> [PROBLEM TO WORK ON]
Write out every record below exactly as it appears, omitting the pictures.

────

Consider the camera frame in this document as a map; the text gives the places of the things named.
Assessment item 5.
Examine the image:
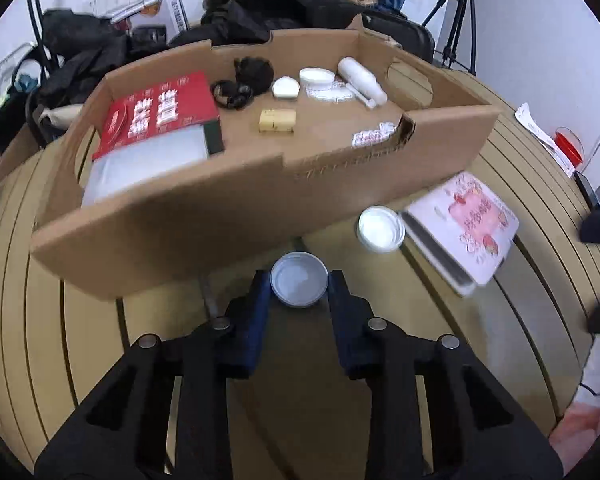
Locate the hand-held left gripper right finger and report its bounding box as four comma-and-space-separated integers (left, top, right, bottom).
327, 270, 565, 480

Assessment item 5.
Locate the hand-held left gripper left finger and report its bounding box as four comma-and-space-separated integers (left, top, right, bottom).
34, 270, 273, 480

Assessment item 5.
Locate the grey round lid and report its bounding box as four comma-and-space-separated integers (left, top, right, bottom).
270, 252, 329, 308

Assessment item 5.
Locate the white round lid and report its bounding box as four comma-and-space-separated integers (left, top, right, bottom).
356, 206, 406, 253

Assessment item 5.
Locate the brown cardboard tray box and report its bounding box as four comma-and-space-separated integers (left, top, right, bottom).
30, 27, 501, 303

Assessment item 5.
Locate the small yellow block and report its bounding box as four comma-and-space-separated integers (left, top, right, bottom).
258, 108, 297, 134

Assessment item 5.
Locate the red printed box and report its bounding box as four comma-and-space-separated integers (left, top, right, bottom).
91, 71, 226, 162

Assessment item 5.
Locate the small white case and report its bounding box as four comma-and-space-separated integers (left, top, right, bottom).
271, 76, 301, 102

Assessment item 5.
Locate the white spray bottle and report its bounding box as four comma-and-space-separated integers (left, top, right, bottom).
337, 56, 388, 110

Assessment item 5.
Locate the white round jar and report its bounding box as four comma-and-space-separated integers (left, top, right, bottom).
299, 67, 336, 89

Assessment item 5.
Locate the black hair scrunchie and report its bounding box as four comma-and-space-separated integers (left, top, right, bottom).
233, 55, 275, 95

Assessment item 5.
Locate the black smartphone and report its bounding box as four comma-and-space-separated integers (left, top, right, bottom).
575, 171, 600, 207

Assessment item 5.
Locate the red bucket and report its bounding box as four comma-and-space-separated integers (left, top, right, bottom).
554, 127, 586, 169

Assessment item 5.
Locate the white pink printed paper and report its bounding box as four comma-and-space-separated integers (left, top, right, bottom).
514, 102, 576, 177

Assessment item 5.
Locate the pink jacket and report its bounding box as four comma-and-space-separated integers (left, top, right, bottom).
549, 404, 600, 467

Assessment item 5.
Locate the pink white flat package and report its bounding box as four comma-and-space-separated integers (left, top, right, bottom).
400, 171, 521, 297

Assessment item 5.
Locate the black tripod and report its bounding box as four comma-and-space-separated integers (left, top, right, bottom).
422, 0, 481, 73

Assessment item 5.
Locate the black backpack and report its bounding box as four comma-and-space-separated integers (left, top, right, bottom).
362, 10, 436, 64

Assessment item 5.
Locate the black jacket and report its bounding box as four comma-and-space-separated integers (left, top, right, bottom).
170, 0, 366, 47

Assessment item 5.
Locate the black clothes pile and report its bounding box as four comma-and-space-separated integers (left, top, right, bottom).
27, 7, 171, 132

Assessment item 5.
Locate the printed appliance box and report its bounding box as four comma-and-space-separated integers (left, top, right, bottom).
111, 0, 191, 44

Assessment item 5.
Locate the black trolley handle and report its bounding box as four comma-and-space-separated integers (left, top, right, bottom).
24, 0, 49, 61

────

> [SOLUTION TO THIS TASK]
Consider the camera frame in this document as a map; the text gives the places of the things named.
Assessment item 5.
Examine the image:
Locate the hand-held left gripper right finger and report its bounding box as four comma-and-space-separated integers (left, top, right, bottom).
327, 270, 565, 480

Assessment item 5.
Locate the hand-held left gripper left finger and report its bounding box as four comma-and-space-separated integers (left, top, right, bottom).
34, 270, 273, 480

Assessment item 5.
Locate the grey round lid and report its bounding box as four comma-and-space-separated integers (left, top, right, bottom).
270, 252, 329, 308

Assessment item 5.
Locate the white round lid and report its bounding box as four comma-and-space-separated integers (left, top, right, bottom).
356, 206, 406, 253

Assessment item 5.
Locate the brown cardboard tray box and report its bounding box as four comma-and-space-separated integers (left, top, right, bottom).
30, 27, 501, 303

Assessment item 5.
Locate the small yellow block and report its bounding box as four comma-and-space-separated integers (left, top, right, bottom).
258, 108, 297, 134

Assessment item 5.
Locate the red printed box and report its bounding box as four comma-and-space-separated integers (left, top, right, bottom).
91, 71, 226, 162

Assessment item 5.
Locate the small white case and report its bounding box as four comma-and-space-separated integers (left, top, right, bottom).
271, 76, 301, 102

Assessment item 5.
Locate the white spray bottle and report its bounding box as four comma-and-space-separated integers (left, top, right, bottom).
337, 56, 388, 110

Assessment item 5.
Locate the white round jar and report its bounding box as four comma-and-space-separated integers (left, top, right, bottom).
299, 67, 336, 89

Assessment item 5.
Locate the black hair scrunchie and report its bounding box as four comma-and-space-separated integers (left, top, right, bottom).
233, 55, 275, 95

Assessment item 5.
Locate the black smartphone and report its bounding box as four comma-and-space-separated integers (left, top, right, bottom).
575, 171, 600, 207

Assessment item 5.
Locate the red bucket and report its bounding box as four comma-and-space-separated integers (left, top, right, bottom).
554, 127, 586, 169

Assessment item 5.
Locate the white pink printed paper and report its bounding box as four comma-and-space-separated integers (left, top, right, bottom).
514, 102, 576, 177

Assessment item 5.
Locate the pink jacket and report its bounding box as four comma-and-space-separated integers (left, top, right, bottom).
549, 404, 600, 467

Assessment item 5.
Locate the pink white flat package and report its bounding box as four comma-and-space-separated integers (left, top, right, bottom).
400, 171, 521, 297

Assessment item 5.
Locate the black tripod and report its bounding box as four comma-and-space-separated integers (left, top, right, bottom).
422, 0, 481, 73

Assessment item 5.
Locate the black backpack and report its bounding box as four comma-and-space-separated integers (left, top, right, bottom).
362, 10, 436, 64

Assessment item 5.
Locate the black jacket and report its bounding box as four comma-and-space-separated integers (left, top, right, bottom).
170, 0, 366, 47

Assessment item 5.
Locate the black clothes pile and report its bounding box as four comma-and-space-separated integers (left, top, right, bottom).
27, 7, 171, 132

Assessment item 5.
Locate the printed appliance box and report its bounding box as four comma-and-space-separated integers (left, top, right, bottom).
111, 0, 191, 44

Assessment item 5.
Locate the black trolley handle and report its bounding box as four comma-and-space-separated integers (left, top, right, bottom).
24, 0, 49, 61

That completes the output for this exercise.